By: Scott McBride - Updated: 18 Sep 2012 | comments*Discuss
Runner Training Race Running Targets

It is possible to get too much of a good thing and occasionally runners will find the old training routines and races that once thrilled them are starting to lose their sparkle. If it’s no longer fun, running can quickly become a grind, but there are plenty of ways to keep running interesting and stay motivated.

Try to set targets. It might be to enter your first race, run a marathon, record a personal best for a 10K or complete a triathlon. Training runs can be more structured and take on a new purpose if they are geared towards a particular target and a runner can get a huge sense of achievement by realising a long-term goal.

It can be difficult to stay focused if the next big race is a long time off, but setting mileage targets can keep runners motivated during training runs. Try to cover a particular distance over the course of a week or month, but be flexible about how and when you clock up these miles.

Find Another Gear

A change of gear can give a runner a new lease of life. Proper footwear is essential, so get a specialist running shop to analyse your gait and don’t skimp when choosing the right trainers for your running style. Technical running clothes are not as essential, but can make training runs a lot more comfortable. Fabrics that work to cool runners when it’s hot, insulate them when it’s cold and shield them when it’s raining, allow the athlete to concentrate on what’s important – the running.
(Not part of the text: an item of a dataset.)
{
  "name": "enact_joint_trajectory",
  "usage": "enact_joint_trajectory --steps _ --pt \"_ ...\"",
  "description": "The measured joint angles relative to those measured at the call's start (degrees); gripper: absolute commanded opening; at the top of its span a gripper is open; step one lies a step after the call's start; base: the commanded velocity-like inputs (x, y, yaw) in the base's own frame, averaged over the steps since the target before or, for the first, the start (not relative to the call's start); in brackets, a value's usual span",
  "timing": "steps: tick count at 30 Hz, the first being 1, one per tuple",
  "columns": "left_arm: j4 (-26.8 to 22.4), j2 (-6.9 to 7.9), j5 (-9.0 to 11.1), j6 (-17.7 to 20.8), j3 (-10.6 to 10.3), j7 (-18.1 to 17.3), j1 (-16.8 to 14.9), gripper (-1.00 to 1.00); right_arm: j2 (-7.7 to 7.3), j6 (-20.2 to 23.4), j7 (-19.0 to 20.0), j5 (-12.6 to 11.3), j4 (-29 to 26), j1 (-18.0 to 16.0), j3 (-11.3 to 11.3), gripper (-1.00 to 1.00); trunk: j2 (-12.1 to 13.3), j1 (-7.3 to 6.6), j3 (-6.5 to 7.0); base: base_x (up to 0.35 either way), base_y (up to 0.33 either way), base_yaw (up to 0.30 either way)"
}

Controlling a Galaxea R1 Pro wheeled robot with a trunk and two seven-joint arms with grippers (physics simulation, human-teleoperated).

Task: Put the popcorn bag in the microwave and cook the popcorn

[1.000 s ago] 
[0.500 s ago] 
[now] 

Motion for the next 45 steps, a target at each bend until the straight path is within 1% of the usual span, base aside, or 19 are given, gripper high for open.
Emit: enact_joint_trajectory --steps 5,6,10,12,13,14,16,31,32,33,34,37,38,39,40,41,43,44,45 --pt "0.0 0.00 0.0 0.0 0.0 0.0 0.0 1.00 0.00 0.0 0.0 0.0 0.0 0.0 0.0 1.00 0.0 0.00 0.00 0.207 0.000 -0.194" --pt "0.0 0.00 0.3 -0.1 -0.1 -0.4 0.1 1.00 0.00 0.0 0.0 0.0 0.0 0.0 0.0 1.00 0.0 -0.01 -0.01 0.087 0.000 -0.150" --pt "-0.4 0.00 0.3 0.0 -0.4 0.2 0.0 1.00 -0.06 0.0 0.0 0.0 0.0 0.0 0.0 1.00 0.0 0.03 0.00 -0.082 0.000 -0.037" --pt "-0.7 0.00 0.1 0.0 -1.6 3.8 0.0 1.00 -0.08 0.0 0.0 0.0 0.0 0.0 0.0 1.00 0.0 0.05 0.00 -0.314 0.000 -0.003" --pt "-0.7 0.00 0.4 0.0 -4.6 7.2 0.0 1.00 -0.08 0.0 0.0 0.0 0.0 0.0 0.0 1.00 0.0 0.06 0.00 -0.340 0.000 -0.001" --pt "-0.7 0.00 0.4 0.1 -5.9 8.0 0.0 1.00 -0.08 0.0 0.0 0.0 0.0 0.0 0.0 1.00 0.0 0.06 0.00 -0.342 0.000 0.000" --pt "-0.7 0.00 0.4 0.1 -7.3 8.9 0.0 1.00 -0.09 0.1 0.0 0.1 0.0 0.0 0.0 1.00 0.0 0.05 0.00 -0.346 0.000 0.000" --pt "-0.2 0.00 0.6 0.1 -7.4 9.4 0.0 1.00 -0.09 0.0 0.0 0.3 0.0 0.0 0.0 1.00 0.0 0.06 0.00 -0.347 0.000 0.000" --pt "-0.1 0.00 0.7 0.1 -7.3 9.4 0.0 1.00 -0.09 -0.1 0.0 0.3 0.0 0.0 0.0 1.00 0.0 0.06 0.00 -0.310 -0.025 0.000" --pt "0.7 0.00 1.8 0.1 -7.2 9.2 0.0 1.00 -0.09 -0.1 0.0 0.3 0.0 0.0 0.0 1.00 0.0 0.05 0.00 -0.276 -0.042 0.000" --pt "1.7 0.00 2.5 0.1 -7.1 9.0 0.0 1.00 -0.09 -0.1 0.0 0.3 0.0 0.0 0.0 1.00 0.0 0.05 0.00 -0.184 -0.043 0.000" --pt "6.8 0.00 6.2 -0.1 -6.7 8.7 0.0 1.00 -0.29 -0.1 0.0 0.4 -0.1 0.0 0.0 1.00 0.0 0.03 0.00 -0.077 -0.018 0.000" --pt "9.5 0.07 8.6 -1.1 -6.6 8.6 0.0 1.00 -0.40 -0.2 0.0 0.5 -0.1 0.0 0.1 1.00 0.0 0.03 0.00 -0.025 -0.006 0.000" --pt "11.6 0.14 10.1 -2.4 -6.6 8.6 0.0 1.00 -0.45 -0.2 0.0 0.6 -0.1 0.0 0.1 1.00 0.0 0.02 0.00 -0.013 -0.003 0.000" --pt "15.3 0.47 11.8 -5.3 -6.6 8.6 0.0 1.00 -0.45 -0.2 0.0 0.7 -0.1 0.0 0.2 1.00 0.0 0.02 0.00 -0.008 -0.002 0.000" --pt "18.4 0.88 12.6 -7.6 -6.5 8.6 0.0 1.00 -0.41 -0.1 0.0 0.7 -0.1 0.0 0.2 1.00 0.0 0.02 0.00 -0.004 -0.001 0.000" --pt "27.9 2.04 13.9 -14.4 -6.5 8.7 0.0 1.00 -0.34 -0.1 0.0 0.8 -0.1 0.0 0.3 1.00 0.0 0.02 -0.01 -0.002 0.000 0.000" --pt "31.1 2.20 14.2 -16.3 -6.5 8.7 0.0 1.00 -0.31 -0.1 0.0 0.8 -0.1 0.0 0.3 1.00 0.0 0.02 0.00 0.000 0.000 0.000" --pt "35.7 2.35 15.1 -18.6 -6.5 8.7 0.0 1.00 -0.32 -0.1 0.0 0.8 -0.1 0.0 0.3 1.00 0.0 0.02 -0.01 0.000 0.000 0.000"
Runners who have always gone it alone can find extra motivation by joining a club should their interest start to wane. Clubs will often offer members quality coaching and a runner is sure to find plenty of like-minded people to inspire him. Those who are already members of a club can stay motivated by becoming more involved, perhaps by helping to organise club races or acting as a marshal.
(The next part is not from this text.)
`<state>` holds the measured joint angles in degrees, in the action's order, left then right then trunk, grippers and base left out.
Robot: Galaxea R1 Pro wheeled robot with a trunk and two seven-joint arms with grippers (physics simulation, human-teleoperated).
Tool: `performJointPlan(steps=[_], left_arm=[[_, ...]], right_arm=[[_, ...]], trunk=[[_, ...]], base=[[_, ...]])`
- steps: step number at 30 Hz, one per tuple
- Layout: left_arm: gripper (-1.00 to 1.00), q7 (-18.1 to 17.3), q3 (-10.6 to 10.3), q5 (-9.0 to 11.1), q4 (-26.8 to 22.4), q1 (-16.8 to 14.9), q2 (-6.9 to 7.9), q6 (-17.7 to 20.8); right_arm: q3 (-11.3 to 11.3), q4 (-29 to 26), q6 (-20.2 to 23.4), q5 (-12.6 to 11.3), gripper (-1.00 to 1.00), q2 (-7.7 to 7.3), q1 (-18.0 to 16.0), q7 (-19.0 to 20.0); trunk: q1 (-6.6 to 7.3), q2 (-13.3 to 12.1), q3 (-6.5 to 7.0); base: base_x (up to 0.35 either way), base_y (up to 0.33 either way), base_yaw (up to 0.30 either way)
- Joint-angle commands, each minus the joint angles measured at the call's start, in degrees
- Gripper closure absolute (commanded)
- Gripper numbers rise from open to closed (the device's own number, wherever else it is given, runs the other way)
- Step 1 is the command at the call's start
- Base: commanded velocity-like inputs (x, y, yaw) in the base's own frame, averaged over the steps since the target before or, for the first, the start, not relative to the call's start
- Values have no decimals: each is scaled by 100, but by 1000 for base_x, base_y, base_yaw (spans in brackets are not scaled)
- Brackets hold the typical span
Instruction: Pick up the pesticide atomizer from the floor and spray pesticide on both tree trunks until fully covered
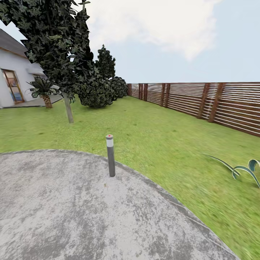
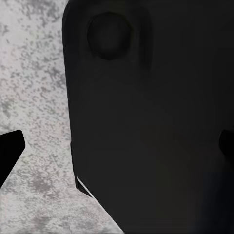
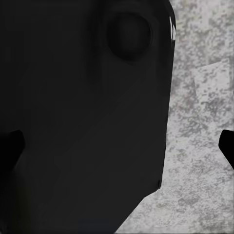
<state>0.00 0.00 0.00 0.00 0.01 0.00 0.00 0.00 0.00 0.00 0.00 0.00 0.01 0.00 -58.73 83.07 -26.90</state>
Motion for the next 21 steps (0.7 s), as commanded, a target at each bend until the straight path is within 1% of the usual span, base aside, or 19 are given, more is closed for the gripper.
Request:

If there are any newcomers at the club, an experienced runner may consider taking a novice under their wing. Passing on advice and seeing a novice runner progress can give an established runner a boost. Both coach and pupil can get a real sense of achievement as goals are reached.

Taste Success

Get back to basics with nutrition, ensuring that you get the right mix of protein, carbohydrates and good fats, to give yourself an energy boost. A new, leaner, meaner runner will emerge, but remember too that there is still room for the odd treat.
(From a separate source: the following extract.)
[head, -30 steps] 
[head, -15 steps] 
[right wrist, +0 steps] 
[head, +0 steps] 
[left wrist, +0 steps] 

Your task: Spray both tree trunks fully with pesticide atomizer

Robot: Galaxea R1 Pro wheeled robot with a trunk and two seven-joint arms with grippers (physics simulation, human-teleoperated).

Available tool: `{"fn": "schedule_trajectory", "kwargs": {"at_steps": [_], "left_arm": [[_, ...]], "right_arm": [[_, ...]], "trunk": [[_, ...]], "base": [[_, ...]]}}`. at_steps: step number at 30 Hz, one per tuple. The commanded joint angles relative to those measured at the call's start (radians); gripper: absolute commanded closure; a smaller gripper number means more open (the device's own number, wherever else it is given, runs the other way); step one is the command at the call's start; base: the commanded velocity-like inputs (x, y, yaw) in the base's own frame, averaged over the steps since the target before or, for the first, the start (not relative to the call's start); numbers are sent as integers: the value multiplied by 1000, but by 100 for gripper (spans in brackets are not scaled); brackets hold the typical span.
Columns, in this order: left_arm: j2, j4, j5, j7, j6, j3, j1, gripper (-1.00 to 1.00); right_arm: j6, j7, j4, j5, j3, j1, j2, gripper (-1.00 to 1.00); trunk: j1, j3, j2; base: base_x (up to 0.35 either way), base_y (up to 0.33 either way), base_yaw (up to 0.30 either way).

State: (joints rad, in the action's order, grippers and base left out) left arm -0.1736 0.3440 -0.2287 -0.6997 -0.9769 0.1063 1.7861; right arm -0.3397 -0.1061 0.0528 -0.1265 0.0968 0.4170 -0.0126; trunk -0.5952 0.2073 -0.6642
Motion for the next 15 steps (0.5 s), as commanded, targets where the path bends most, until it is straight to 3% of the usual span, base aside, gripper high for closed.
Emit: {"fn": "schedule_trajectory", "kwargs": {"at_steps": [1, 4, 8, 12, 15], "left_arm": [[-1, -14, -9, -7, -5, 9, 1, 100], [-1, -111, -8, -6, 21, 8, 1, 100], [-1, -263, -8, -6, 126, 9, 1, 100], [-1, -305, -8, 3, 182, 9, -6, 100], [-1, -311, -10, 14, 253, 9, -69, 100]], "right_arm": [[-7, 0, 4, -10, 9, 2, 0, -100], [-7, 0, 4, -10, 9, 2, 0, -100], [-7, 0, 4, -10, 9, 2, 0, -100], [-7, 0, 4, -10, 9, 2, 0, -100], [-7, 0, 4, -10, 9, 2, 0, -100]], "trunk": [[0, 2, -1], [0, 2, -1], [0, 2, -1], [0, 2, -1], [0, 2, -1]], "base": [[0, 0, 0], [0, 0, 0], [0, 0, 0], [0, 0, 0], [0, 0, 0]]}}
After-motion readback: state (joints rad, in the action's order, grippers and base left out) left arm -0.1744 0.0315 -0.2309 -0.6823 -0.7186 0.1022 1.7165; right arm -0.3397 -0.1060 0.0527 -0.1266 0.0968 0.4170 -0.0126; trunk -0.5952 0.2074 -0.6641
Be good to yourself, with rewards for a good month of training, breaking a personal best or completing preparations for a big race. That might mean a meal at a nice restaurant, trip to the theatre or a new DVD – whatever makes you happy. Equally, don’t be too hard on yourself when things don’t go to plan and don’t push too hard. If your body is telling you it’s too tired to run, heed the warning, take a break and come back refreshed when ready to start again.

Sometimes a simple reminder of all that’s good about running – the fact that it keeps you happy, fit and trim, relieves stress and gives a huge sense of satisfaction when feats of endurance and speed are achieved – is all the motivation a runner needs.